=== What is required ===
Which lines belong in your copy? Those from the start of the data through the line with "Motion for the", exactly as written, without any pictures.

=== Provided material ===
[Start of Attachment]
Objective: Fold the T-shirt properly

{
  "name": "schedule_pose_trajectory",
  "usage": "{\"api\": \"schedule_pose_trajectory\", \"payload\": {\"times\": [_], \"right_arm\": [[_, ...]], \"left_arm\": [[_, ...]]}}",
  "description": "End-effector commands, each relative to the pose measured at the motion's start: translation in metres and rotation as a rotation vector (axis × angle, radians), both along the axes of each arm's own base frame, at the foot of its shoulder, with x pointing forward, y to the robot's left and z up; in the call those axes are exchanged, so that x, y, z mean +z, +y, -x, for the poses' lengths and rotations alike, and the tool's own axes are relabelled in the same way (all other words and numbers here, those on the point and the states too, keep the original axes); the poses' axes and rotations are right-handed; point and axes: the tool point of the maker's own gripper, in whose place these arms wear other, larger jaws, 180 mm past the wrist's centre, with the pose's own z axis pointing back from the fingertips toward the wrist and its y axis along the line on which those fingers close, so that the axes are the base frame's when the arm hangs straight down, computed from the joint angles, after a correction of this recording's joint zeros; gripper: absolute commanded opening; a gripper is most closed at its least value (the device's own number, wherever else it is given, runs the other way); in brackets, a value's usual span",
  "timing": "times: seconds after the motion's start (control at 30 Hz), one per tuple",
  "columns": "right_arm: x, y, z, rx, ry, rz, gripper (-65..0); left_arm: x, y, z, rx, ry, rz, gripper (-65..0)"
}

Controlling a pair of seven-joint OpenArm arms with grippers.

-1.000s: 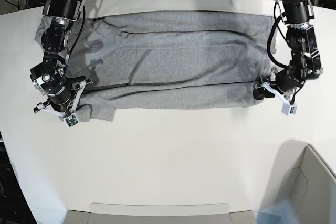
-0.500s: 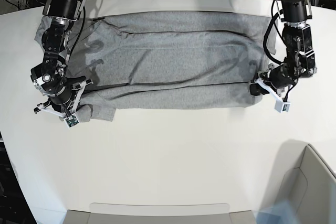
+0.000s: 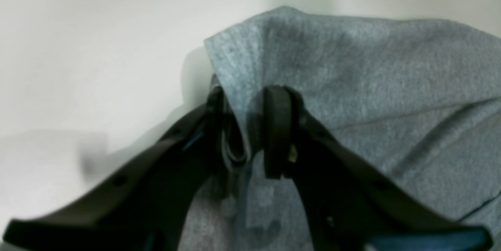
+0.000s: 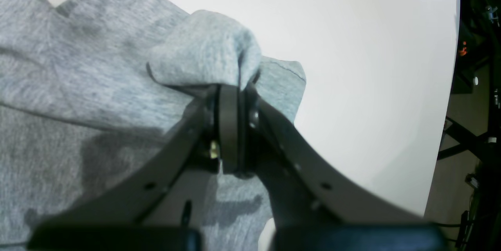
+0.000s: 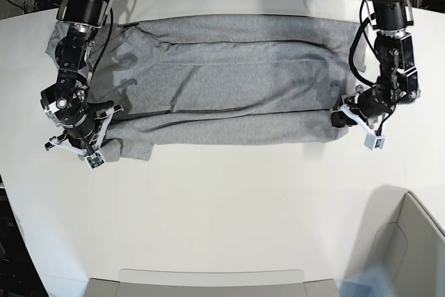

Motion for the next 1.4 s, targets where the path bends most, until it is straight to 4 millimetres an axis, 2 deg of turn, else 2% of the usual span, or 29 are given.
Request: {"api": "schedule_pose_trajectory", "payload": {"times": [0.0,0.23,0.4,0.43,0.53,0.63,0.93,1.2,1.37], "right_arm": [[0.016,-0.002,-0.010,0.005,-0.052,0.002,-65.0],[0.016,-0.002,-0.009,0.005,-0.049,0.005,-65.0],[0.016,-0.002,-0.009,0.005,-0.049,0.005,-65.0],[0.016,-0.002,-0.009,0.005,-0.049,0.005,-65.0],[0.016,-0.002,-0.010,0.005,-0.051,0.005,-65.0],[0.020,-0.002,-0.013,0.005,-0.060,0.005,-65.0],[0.022,-0.002,-0.014,0.005,-0.065,0.003,-65.0],[0.034,-0.004,-0.014,0.003,-0.102,0.015,-65.0],[0.040,0.003,-0.005,0.068,-0.100,0.037,-65.0]], "left_arm": [[0.019,0.007,-0.014,0.002,-0.057,-0.010,-47.8],[0.019,0.007,-0.014,0.001,-0.057,-0.011,-47.8],[0.038,0.003,-0.021,-0.024,-0.115,-0.031,-49.2],[0.041,0.002,-0.023,-0.025,-0.122,-0.034,-51.6],[0.040,0.010,-0.024,0.045,-0.093,-0.035,-65.0],[0.034,0.008,-0.019,0.048,-0.047,-0.036,-65.0],[0.034,0.009,-0.017,0.045,-0.041,-0.036,-65.0],[0.030,0.013,-0.009,0.032,0.004,-0.047,-65.0],[0.048,0.008,-0.007,-0.017,-0.021,-0.084,-65.0]]}}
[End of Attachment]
=== Exercise response ===
Objective: Fold the T-shirt properly

{
  "name": "schedule_pose_trajectory",
  "usage": "{\"api\": \"schedule_pose_trajectory\", \"payload\": {\"times\": [_], \"right_arm\": [[_, ...]], \"left_arm\": [[_, ...]]}}",
  "description": "End-effector commands, each relative to the pose measured at the motion's start: translation in metres and rotation as a rotation vector (axis × angle, radians), both along the axes of each arm's own base frame, at the foot of its shoulder, with x pointing forward, y to the robot's left and z up; in the call those axes are exchanged, so that x, y, z mean +z, +y, -x, for the poses' lengths and rotations alike, and the tool's own axes are relabelled in the same way (all other words and numbers here, those on the point and the states too, keep the original axes); the poses' axes and rotations are right-handed; point and axes: the tool point of the maker's own gripper, in whose place these arms wear other, larger jaws, 180 mm past the wrist's centre, with the pose's own z axis pointing back from the fingertips toward the wrist and its y axis along the line on which those fingers close, so that the axes are the base frame's when the arm hangs straight down, computed from the joint angles, after a correction of this recording's joint zeros; gripper: absolute commanded opening; a gripper is most closed at its least value (the device's own number, wherever else it is given, runs the other way); in brackets, a value's usual span",
  "timing": "times: seconds after the motion's start (control at 30 Hz), one per tuple",
  "columns": "right_arm: x, y, z, rx, ry, rz, gripper (-65..0); left_arm: x, y, z, rx, ry, rz, gripper (-65..0)"
}

Controlling a pair of seven-joint OpenArm arms with grippers.

-1.000s: 
-0.500s: 
+0.000s: 
+0.000s: 
+0.000s: 

Motion for the next 1.4 s, targets where the path bends most, until it is straight to 4 millimetres an axis, 2 deg of turn, else 2% of the usual span, or 29 are given.

Work on this exercise is complete.